Suspicions and productions.
No one wants to come out and say that they’re suspicious of equality, because let’s be honest, it just looks bad. But when it’s next-to-impossible to actually pin down a specific, detailed definition of what a real picture of equality looks like — and even harder to rescue that difficult-to-grasp image from misogynists and status-quo liberals who take the word to represent something else — maybe such suspicions are in order. Especially when the word is so often used to perpetuate more “nitpicky” social oppressions (apparently “r*pe culture” is a “nitpicky” form of oppression? I don’t even know…), it’s more important than ever for feminists to separate themselves from such confusion. When “equal” isn’t really equal anymore, maybe it’s time for some creative conceptual action.
What comes in place of the word? Perhaps a pondersome piece like this isn’t the place to announce something so grand and nuance-demanding as that. I can’t begin to say what it would look like, given that I’m by no means an expert on every current feminist theory and/or space. But it seems to me that what has usually been included in feminist conceptions of equality (and not in the status-quo liberal one I’ve been picking at above) has been the idea that equality implies more than codified laws and rights. It also includes (and perhaps, even, in a more primary way) a concerted critique of the way social and interpersonal expectations inform and program our actions around others. It means paying attention to the way we evaluate others, and thinking critically about what those evaluations imply about our own perspectives.
Feminist articulations of equality have also noted that the recognition of difference is central to such an ideal; when concepts, institutions and narratives in society cover over the realities of so many individuals (think here of trans-identified individuals, non-sexual individuals, intersex-or-genderqueer-identified individuals), it’s more important than ever to part the seas of normativity so that commonly-imperceptible perspectives can be recognized broadly.

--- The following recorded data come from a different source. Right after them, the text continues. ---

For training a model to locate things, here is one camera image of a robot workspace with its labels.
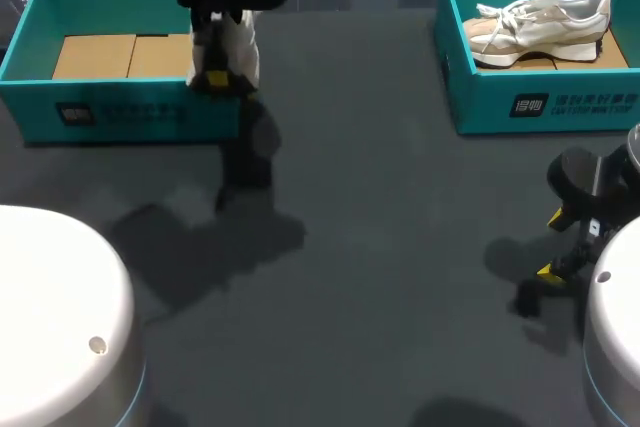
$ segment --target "teal box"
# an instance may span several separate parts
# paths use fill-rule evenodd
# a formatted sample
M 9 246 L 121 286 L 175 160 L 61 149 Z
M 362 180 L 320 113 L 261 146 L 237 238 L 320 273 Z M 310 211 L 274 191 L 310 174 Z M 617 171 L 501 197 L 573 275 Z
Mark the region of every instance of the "teal box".
M 456 129 L 461 134 L 627 130 L 640 122 L 640 0 L 612 0 L 612 32 L 628 69 L 479 72 L 462 23 L 476 4 L 439 0 L 434 35 Z M 515 116 L 519 100 L 537 109 Z
M 65 36 L 182 33 L 189 12 L 176 0 L 29 0 L 0 67 L 0 98 L 27 143 L 235 137 L 240 100 L 214 102 L 184 77 L 52 80 Z

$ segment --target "shoe box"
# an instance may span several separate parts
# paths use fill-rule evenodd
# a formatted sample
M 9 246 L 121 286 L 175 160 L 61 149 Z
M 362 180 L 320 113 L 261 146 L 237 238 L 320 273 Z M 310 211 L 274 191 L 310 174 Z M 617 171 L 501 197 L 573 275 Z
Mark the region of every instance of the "shoe box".
M 438 0 L 434 39 L 460 134 L 628 130 L 640 122 L 637 0 L 612 0 L 595 62 L 537 58 L 509 69 L 476 66 L 462 23 L 478 16 L 478 3 L 513 1 Z
M 239 99 L 194 93 L 189 13 L 175 0 L 29 0 L 0 66 L 25 142 L 213 142 Z

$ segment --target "cardboard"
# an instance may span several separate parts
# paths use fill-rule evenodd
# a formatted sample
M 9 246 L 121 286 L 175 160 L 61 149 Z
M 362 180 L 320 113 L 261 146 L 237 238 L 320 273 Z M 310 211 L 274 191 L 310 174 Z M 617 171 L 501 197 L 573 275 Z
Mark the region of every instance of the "cardboard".
M 478 71 L 480 72 L 514 72 L 514 71 L 530 71 L 530 70 L 555 70 L 555 65 L 551 59 L 540 58 L 540 59 L 529 59 L 529 60 L 519 60 L 515 64 L 513 64 L 508 69 L 490 69 L 487 67 L 479 67 L 476 66 Z
M 135 35 L 65 37 L 53 79 L 124 78 L 135 40 Z
M 190 63 L 189 34 L 138 36 L 128 77 L 185 77 Z
M 602 38 L 602 49 L 595 62 L 570 62 L 567 60 L 554 60 L 558 70 L 589 70 L 589 69 L 628 69 L 629 65 L 622 55 L 622 51 L 611 32 L 611 29 Z

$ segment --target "logo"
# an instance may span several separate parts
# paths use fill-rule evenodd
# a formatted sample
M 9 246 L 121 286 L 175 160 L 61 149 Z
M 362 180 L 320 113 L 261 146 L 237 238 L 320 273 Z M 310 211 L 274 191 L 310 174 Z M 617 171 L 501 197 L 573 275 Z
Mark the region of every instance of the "logo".
M 56 104 L 64 125 L 94 125 L 95 120 L 89 104 L 83 102 L 58 102 Z
M 516 95 L 509 117 L 540 117 L 549 100 L 549 94 Z

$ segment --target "shoelace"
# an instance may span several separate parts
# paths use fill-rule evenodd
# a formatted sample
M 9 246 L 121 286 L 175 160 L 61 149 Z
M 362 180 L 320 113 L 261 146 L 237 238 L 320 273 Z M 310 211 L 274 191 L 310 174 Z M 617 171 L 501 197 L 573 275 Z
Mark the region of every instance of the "shoelace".
M 489 47 L 489 45 L 491 45 L 495 40 L 500 29 L 508 27 L 513 30 L 515 34 L 518 29 L 518 21 L 529 20 L 533 17 L 532 14 L 527 14 L 526 12 L 525 4 L 528 3 L 528 0 L 516 0 L 503 9 L 496 9 L 495 7 L 489 7 L 488 5 L 483 4 L 476 5 L 476 8 L 482 17 L 485 19 L 497 19 L 496 28 L 493 29 L 491 38 L 489 39 L 489 42 L 485 44 L 481 53 L 484 54 L 487 47 Z

Cutting off the confusion.
Feminism is commonly associated in the media and in conversations between those not identified or allied with feminism with a “fight for equality” for women. From my perspective, this apprehension now does more harm than good, and often obscures a more subtle and urgent diagnosis of society in favour of a quick explanation. It’s time to leave outdated, simplistic notions of “equality” to the status-quo liberals, and start creating new words and concepts that can do better justice to the more empathetic, difference-recognizing world feminists envision for women and everyone.